* [Work request]
From the data below, copy exactly the lines that lie between the one holding "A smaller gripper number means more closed" and the one holding "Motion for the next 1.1", including both, and nothing more.

[Entries provided Boundary: Start]

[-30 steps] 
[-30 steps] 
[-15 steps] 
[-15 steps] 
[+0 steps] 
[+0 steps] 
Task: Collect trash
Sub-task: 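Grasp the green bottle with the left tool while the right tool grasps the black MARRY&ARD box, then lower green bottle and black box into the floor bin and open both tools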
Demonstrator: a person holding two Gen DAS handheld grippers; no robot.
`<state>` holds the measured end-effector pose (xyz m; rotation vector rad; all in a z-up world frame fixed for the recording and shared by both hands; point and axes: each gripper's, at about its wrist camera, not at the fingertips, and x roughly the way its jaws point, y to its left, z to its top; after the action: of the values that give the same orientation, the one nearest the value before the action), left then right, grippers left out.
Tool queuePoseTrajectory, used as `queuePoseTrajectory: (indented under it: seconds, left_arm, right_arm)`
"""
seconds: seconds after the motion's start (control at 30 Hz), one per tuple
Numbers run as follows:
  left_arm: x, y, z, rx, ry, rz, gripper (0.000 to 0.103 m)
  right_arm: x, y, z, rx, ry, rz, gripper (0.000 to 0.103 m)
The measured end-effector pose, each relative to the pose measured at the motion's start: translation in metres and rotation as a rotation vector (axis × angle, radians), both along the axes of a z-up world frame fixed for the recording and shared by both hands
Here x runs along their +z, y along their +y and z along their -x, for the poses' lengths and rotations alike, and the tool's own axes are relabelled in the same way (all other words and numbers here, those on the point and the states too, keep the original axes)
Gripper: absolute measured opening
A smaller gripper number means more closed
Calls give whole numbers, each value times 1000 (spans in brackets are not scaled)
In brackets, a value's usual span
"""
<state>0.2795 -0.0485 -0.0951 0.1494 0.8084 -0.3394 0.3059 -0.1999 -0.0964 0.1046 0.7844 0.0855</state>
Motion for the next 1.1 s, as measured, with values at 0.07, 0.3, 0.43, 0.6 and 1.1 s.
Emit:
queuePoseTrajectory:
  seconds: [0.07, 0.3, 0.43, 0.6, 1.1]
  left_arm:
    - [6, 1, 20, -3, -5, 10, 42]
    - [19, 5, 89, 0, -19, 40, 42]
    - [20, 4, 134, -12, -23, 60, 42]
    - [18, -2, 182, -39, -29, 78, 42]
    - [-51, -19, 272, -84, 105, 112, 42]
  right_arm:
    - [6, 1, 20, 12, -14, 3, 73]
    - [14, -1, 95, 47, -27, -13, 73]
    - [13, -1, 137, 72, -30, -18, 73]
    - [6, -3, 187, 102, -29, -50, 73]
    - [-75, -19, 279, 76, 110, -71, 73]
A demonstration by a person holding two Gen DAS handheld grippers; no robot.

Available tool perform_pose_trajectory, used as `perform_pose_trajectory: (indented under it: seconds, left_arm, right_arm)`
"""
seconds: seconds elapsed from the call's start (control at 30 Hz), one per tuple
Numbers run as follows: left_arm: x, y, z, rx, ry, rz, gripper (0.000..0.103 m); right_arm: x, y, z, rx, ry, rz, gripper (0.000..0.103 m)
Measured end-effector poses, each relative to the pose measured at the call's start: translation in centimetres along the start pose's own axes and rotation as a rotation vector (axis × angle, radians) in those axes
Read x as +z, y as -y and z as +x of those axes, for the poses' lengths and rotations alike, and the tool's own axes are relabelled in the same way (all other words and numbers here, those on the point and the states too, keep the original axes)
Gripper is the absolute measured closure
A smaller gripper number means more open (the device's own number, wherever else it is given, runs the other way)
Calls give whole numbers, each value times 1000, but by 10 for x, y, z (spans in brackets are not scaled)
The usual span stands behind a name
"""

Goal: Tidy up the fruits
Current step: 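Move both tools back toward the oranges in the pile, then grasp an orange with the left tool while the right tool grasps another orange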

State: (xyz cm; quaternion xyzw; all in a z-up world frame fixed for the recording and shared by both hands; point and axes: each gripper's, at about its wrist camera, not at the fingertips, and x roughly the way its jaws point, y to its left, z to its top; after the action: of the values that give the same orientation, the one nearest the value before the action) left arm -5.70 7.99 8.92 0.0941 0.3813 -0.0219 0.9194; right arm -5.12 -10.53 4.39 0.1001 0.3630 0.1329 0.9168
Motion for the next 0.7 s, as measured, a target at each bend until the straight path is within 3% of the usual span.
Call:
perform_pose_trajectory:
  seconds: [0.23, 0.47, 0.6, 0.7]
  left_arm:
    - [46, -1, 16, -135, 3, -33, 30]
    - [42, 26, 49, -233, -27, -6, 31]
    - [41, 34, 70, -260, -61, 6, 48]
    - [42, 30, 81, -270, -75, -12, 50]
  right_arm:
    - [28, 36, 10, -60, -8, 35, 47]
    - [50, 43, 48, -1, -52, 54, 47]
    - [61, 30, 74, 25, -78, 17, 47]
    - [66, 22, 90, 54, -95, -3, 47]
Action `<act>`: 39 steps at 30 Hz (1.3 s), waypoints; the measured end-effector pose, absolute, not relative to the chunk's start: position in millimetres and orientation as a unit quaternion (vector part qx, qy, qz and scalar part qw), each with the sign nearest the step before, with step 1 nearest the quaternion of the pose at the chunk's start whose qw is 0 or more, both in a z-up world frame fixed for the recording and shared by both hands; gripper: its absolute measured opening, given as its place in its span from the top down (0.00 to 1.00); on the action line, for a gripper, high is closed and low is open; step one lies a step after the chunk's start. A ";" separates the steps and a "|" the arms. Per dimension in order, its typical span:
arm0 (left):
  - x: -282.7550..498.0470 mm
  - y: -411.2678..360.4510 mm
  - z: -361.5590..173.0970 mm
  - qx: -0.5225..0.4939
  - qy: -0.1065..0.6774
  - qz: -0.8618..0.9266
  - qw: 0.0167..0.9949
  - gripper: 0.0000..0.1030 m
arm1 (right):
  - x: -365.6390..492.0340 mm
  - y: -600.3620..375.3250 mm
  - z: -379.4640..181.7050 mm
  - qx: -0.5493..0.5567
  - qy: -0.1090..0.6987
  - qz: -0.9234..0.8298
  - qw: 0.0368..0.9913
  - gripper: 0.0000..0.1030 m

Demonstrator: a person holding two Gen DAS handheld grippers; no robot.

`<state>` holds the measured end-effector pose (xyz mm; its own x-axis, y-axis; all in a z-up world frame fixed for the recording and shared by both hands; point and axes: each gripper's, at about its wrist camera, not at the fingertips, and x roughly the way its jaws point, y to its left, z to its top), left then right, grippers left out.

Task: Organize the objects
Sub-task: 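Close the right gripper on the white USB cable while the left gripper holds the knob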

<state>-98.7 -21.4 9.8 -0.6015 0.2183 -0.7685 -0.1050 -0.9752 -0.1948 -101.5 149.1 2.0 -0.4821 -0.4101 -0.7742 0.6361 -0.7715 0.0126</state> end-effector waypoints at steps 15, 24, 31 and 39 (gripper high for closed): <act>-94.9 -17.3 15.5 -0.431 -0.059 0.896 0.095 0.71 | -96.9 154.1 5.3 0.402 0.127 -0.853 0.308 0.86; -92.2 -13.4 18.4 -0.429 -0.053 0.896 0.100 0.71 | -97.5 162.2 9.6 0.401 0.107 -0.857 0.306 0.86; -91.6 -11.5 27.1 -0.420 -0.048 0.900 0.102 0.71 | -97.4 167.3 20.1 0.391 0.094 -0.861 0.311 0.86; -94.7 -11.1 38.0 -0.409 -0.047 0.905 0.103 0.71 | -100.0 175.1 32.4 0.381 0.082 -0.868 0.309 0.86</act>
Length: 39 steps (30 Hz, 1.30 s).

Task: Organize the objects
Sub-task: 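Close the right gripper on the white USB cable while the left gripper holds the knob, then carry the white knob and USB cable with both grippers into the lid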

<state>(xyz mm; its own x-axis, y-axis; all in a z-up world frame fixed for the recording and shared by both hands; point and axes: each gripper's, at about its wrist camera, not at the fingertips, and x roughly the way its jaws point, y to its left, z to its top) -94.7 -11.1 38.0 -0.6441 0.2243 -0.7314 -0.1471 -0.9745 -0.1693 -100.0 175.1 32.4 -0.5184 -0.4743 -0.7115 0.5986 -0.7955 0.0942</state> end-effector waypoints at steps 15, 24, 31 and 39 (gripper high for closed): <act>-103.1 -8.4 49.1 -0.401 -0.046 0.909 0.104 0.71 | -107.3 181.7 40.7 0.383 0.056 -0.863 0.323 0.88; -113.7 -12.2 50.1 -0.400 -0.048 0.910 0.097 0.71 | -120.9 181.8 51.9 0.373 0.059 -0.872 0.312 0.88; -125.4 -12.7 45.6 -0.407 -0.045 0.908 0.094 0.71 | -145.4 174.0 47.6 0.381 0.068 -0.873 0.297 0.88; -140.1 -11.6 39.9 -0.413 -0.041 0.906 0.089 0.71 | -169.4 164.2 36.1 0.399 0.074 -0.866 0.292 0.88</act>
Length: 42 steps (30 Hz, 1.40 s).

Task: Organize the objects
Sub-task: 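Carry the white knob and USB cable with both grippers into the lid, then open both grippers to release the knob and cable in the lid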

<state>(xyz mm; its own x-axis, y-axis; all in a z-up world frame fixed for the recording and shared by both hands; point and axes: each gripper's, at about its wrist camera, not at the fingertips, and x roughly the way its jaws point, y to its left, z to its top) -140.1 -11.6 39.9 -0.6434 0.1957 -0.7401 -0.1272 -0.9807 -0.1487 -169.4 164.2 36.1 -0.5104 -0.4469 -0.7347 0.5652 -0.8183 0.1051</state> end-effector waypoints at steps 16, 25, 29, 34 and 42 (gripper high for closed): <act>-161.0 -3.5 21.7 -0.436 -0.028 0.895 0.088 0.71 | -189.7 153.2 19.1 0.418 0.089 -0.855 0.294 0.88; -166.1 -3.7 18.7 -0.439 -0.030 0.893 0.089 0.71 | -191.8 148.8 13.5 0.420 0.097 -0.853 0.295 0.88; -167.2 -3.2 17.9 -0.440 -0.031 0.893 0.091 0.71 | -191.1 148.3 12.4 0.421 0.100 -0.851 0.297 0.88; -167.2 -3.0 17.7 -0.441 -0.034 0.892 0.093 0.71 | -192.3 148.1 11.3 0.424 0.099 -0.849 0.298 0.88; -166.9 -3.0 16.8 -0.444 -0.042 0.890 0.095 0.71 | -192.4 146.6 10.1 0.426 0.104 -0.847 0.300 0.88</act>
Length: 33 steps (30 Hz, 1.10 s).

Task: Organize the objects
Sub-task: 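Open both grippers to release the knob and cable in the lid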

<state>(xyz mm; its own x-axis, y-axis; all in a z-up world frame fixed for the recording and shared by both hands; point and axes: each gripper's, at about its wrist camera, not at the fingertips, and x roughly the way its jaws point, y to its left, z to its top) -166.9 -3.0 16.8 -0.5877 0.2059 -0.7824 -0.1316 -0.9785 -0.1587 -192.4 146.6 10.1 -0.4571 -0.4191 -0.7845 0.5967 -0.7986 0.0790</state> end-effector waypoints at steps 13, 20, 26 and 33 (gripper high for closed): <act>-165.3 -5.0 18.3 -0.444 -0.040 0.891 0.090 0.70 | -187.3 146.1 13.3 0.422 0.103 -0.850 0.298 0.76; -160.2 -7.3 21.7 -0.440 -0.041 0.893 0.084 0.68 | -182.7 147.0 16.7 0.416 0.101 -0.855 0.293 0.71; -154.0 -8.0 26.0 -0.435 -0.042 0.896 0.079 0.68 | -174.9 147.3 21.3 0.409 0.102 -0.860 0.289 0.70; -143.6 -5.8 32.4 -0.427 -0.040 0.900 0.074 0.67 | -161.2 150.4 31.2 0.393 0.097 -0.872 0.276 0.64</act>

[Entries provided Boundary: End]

* [Exercise answer]
A smaller gripper number means more closed
Calls give whole numbers, each value times 1000 (spans in brackets are not scaled)
In brackets, a value's usual span
"""
<state>0.2795 -0.0485 -0.0951 0.1494 0.8084 -0.3394 0.3059 -0.1999 -0.0964 0.1046 0.7844 0.0855</state>
Motion for the next 1.1 s, as measured, with values at 0.07, 0.3, 0.43, 0.6 and 1.1 s.

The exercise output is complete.